Tout cela aura t’il une fin, ce petit cinéma en aparté “pas si innocent que ça” qui aurait bien pu avoir été concocté afin de pousser le monde vers sa guerre finale ?


« Par la tromperie tu feras la guerre »

Puis, volant à la défense d’Assange, arrive l’Anti Diffamation League (ADL), autre lobby puissant, preuve positive que Wikileaks est directement lié au renseignement israélien:

https://www.adl.org/news/press-releases/conspiracy-theory-links-israel-to-wikileaks-adl-says-latest-big-lie-is-taking

Voilà une “perle” de l’ADL :

“Beaucoup de théories conspirationistes au sujet d’Israël et de Wikileaks furent promues par Gordon Duff, un théoricien du complot antisémite et postées sur son site internet “Veterans Today”. Les articles de Duff ont aussi été publiés sur des sites suprémacistes blancs comme “Stormfront”, un forum très populaire pour les extrémistes.”

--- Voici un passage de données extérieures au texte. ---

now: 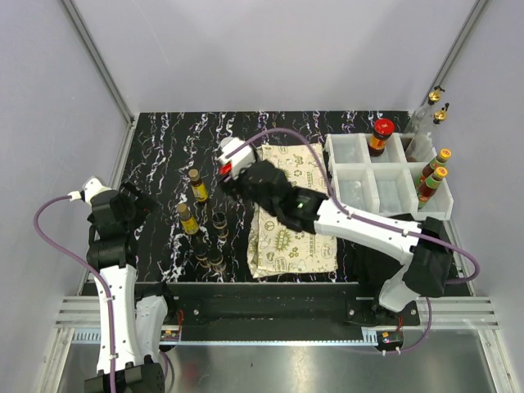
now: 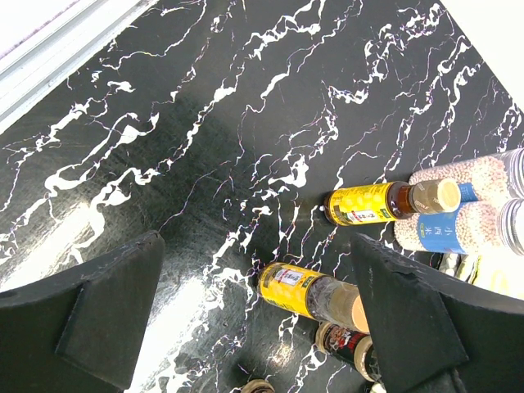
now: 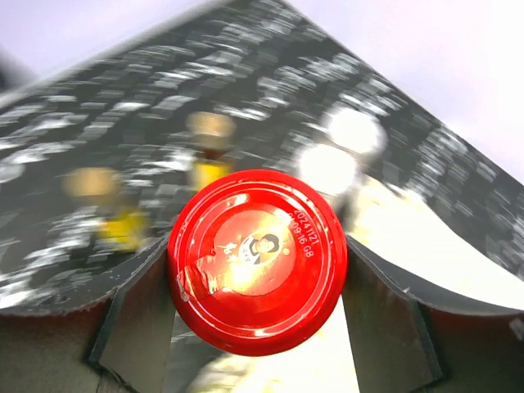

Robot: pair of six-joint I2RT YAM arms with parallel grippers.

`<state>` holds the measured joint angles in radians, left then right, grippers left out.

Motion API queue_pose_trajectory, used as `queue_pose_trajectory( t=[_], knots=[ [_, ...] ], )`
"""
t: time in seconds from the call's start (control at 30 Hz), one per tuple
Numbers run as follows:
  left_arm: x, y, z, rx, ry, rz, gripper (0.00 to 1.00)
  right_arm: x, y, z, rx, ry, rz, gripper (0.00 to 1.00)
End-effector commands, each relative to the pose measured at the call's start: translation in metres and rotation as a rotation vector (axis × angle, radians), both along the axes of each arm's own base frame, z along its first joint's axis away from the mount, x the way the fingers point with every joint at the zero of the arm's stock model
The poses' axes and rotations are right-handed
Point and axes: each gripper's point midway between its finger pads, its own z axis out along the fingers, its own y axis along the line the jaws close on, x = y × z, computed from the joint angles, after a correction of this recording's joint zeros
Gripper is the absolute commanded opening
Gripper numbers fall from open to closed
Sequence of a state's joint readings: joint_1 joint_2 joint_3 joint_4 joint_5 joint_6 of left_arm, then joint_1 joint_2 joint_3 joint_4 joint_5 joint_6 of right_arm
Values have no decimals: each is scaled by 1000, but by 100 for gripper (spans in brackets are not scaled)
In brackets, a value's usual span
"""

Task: Organize the condiment bottles
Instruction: Place the bottle in the storage box.

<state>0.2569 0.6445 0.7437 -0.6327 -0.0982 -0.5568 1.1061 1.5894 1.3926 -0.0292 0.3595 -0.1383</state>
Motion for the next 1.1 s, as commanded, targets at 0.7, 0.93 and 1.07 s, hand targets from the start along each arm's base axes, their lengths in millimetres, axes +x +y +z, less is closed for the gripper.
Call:
queue_pose_trajectory(
  t=[0.7, 0.93, 1.07],
  knots=[
    [18, -7, 6, -17, -41, -70, 99, 173, -403, 57, 279, -96, -982, 0],
    [21, -3, 1, -28, -24, -60, 99, 192, -455, 44, 386, -51, -1057, 0],
    [22, -7, 0, -42, -24, -82, 99, 204, -474, 29, 419, -30, -1093, 0]
  ],
)
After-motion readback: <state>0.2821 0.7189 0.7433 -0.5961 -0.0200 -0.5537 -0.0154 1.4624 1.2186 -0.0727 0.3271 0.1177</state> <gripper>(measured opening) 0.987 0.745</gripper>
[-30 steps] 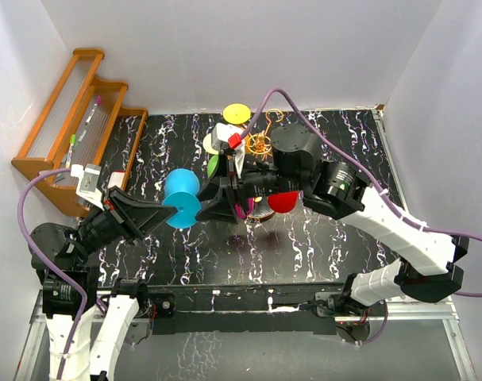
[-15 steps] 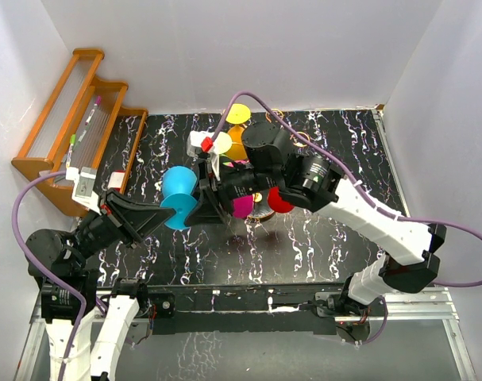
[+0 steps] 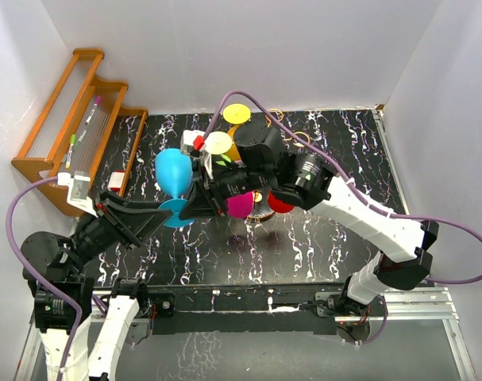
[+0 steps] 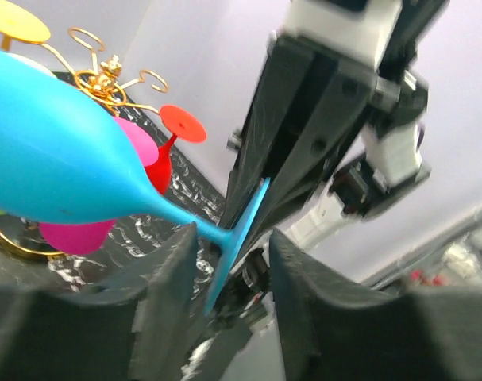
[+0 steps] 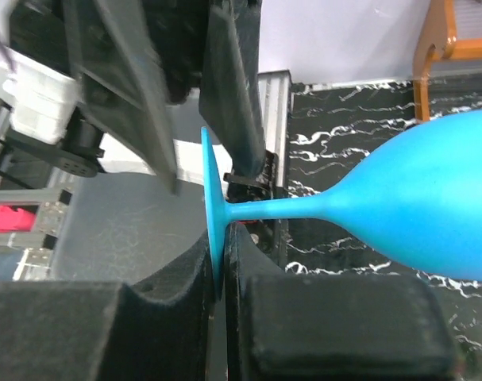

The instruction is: Take the wine glass off the wine glass rack

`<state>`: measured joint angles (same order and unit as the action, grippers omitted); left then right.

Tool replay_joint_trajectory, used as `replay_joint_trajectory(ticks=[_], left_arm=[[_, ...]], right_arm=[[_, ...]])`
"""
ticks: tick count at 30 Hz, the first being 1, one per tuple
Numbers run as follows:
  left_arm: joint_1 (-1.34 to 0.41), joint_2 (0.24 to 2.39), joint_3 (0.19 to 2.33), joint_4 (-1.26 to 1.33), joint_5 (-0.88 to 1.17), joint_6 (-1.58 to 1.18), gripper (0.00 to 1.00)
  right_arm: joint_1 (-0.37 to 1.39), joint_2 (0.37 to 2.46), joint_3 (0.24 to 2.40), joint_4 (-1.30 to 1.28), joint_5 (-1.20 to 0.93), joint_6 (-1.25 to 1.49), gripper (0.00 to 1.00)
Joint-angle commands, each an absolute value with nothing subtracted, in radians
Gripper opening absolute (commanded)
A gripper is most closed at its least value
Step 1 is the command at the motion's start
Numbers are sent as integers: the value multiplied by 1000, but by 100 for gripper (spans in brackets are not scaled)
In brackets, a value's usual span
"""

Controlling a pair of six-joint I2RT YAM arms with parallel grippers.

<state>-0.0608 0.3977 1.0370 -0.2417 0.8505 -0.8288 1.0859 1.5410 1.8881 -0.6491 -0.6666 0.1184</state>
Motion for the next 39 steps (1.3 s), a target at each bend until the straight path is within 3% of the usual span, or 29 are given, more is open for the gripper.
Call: replay_joint_trajectory(ticks=[1, 3, 6, 13, 23, 39], left_arm=[[-60, 449, 1205, -529, 604, -783, 46], [-61, 480, 1308, -656, 504, -779, 55], [-60, 520, 1425, -790, 398, -784, 61], [-60, 629, 1521, -989, 416, -771, 62], [-61, 641, 1451, -1032, 508, -752, 64], [-60, 668, 1439, -1123, 584, -690, 64]], right_arm=[[1121, 1494, 1830, -613, -467, 19, 8], [1129, 1450, 1752, -586, -370, -27, 8], [1166, 1357, 1562, -492, -253, -133, 8], [1322, 1095, 1104, -111, -8, -433, 8], [1643, 1122, 961, -61, 379, -760, 8], [1799, 1232, 814, 112, 653, -1059, 8]])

Bien entendu, VT a été attaqué par ledit Stormfront, financé par l’ADL, pour avoir des membres juifs et une très forte politique d’opposition à la discrimination raciale et ethnique. VT, bien sûr, est politiquement progressiste et extrêmement populaire auprès de son très large lectorat de confession juive, ce qui dérange énormément  et horriblement la Kosher Nostra.

Au sujet d’Assange ? D’abord, ceux qui pleurnichent et ont le coup de blues à son sujet sont tous des agents du Mossad, identifiés depuis bien longtemps et maintenant soutenu grandement par la chaîne Russia Today (RT), un organe médiatique qui a été récupéré par la Kosher Nostra d’après nos sources sûres et profondes à Moscou, celles qui font dire au Washington Post que VT est “le torchon espion du Kremlin”.

Quant à Assange, il va “mourir” et va renaître en Israël, passant ses jours avec Jeffrey Epstein.

Nos sources fiables de Londres l’ont localisé sortant et entrant de l’ambassade d’Equateur, faisant le tour des 22 palaces des Rothschild de Grande-Bretagne et de France pendant ses années passées là ; sa sortie de l’ambassade ayant été précautionneusement mise en scène par un gouvernement équatorien géré par Israël, refabriquant ainsi une nouvelle aura pour un Wikileaks discrédité depuis bien longtemps et mettant en scène une fausse mort pour Assange menant à sa canonisation en martyr ; Assange, ce voyou du Mossad.